*** Opening THE RECORDS ***

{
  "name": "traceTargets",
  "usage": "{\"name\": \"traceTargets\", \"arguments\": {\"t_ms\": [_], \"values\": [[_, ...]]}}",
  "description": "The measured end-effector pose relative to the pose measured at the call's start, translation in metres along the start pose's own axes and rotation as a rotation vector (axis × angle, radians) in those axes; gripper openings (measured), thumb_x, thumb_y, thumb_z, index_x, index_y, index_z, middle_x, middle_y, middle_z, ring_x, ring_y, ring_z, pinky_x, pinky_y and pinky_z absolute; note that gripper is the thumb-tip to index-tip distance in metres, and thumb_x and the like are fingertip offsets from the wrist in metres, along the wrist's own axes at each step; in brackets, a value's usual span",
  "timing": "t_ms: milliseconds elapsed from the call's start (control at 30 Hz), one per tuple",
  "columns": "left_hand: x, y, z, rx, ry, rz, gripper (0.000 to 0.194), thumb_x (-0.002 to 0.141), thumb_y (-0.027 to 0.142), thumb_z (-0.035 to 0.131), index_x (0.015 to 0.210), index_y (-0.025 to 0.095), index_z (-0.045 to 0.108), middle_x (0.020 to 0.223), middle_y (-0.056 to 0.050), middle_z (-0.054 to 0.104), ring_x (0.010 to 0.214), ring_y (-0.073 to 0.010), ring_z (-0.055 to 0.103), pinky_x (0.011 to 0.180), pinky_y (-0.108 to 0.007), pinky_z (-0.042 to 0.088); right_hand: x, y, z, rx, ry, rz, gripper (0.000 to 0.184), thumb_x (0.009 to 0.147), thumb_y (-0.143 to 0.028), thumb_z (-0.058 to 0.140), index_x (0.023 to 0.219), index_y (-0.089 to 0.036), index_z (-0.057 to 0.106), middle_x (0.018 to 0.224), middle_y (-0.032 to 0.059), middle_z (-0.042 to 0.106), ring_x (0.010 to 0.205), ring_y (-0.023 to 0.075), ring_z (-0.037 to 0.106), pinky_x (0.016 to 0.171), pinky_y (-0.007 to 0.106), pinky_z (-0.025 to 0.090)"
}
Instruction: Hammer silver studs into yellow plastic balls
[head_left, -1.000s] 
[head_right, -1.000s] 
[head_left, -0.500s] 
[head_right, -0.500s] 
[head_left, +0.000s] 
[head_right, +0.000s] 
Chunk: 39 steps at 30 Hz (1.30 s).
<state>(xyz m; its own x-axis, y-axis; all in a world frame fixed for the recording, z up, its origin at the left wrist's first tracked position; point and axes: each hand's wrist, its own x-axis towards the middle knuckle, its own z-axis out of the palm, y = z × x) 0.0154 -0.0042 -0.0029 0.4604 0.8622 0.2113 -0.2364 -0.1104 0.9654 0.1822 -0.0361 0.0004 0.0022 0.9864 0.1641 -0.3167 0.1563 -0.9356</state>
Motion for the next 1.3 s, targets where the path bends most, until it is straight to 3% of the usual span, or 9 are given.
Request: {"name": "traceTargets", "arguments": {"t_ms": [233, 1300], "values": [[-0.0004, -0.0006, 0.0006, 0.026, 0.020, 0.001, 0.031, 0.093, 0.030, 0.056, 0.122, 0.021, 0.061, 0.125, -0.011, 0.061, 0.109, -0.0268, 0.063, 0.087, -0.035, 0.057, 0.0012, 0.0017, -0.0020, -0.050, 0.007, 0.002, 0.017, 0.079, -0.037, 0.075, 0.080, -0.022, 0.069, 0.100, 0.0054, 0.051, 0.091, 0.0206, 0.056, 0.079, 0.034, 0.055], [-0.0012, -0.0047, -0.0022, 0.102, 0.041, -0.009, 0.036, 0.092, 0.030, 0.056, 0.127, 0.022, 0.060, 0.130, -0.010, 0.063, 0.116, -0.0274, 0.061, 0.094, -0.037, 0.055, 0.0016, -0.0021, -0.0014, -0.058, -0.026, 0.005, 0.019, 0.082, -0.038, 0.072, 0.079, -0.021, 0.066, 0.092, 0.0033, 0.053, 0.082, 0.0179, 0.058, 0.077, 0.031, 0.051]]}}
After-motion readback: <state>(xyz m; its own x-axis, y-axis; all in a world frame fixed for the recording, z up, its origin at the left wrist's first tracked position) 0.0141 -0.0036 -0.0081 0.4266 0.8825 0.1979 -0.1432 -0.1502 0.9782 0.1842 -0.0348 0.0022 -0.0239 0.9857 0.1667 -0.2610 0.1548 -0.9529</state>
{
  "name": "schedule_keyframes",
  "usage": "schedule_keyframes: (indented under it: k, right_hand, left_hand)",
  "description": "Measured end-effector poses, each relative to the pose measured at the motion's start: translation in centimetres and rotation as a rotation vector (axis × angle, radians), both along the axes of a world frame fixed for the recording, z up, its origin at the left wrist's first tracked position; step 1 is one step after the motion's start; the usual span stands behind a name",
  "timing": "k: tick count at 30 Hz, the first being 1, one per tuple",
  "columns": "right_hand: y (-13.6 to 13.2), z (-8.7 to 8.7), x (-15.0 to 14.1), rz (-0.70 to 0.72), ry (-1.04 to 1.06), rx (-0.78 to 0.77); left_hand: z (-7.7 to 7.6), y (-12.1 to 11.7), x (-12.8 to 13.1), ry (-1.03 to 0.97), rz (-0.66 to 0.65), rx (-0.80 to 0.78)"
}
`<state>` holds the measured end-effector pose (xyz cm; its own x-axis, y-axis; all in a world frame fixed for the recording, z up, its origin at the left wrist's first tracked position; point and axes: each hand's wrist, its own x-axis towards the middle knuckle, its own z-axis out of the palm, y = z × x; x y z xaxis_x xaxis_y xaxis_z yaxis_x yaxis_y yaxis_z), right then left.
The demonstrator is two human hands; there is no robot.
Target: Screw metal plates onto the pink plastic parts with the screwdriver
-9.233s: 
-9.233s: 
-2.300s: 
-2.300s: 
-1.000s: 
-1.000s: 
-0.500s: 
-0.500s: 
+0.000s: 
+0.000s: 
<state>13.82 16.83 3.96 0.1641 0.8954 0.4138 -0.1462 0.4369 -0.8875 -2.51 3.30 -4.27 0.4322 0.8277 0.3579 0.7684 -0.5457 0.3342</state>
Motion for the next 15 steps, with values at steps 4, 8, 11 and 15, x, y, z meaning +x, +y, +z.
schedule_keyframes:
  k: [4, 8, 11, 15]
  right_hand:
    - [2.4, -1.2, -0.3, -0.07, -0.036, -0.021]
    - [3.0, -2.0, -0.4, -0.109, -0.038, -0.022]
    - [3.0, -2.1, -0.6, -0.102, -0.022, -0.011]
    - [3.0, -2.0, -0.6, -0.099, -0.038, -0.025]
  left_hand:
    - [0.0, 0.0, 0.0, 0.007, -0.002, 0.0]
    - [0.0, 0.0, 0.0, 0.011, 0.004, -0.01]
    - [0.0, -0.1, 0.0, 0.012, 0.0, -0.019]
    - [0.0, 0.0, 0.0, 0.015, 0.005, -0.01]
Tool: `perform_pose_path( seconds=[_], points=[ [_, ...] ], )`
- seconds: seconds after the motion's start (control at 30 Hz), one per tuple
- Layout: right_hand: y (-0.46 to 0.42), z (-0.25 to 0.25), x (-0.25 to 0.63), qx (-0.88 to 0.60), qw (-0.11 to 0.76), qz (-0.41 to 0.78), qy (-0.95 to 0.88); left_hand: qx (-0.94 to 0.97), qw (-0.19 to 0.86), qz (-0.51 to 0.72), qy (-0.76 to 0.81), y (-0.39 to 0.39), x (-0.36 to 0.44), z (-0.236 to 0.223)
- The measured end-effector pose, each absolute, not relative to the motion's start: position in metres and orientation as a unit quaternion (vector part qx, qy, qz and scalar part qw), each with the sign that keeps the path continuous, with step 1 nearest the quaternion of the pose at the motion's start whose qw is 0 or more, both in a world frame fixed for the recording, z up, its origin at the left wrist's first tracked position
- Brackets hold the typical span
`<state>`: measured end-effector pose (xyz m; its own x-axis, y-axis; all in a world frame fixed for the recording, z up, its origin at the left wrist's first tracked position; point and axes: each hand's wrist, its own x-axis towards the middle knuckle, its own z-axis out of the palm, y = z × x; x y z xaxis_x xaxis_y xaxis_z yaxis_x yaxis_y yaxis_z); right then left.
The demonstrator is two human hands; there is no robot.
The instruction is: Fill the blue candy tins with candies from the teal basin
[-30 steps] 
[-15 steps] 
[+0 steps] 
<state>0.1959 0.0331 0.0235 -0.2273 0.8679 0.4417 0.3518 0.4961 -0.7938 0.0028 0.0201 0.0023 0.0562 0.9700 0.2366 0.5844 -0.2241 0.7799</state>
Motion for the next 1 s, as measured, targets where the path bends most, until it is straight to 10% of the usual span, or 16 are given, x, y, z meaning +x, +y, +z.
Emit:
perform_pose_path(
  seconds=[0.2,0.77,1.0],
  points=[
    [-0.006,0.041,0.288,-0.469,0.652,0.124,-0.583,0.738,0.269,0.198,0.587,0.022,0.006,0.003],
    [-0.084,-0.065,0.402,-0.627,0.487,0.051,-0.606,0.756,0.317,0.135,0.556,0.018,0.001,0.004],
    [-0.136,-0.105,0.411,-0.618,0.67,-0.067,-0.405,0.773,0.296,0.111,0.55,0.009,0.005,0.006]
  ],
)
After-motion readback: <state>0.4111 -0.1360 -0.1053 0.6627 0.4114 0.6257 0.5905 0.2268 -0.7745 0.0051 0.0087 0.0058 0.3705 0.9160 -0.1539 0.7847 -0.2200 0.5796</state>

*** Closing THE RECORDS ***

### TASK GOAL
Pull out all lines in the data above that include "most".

### EXPECTED ANSWER
Motion for the next 1.3 s, targets where the path bends most, until it is straight to 3% of the usual span, or 9 are given.
Motion for the next 1 s, as measured, targets where the path bends most, until it is straight to 10% of the usual span, or 16 are given, x, y, z meaning +x, +y, +z.

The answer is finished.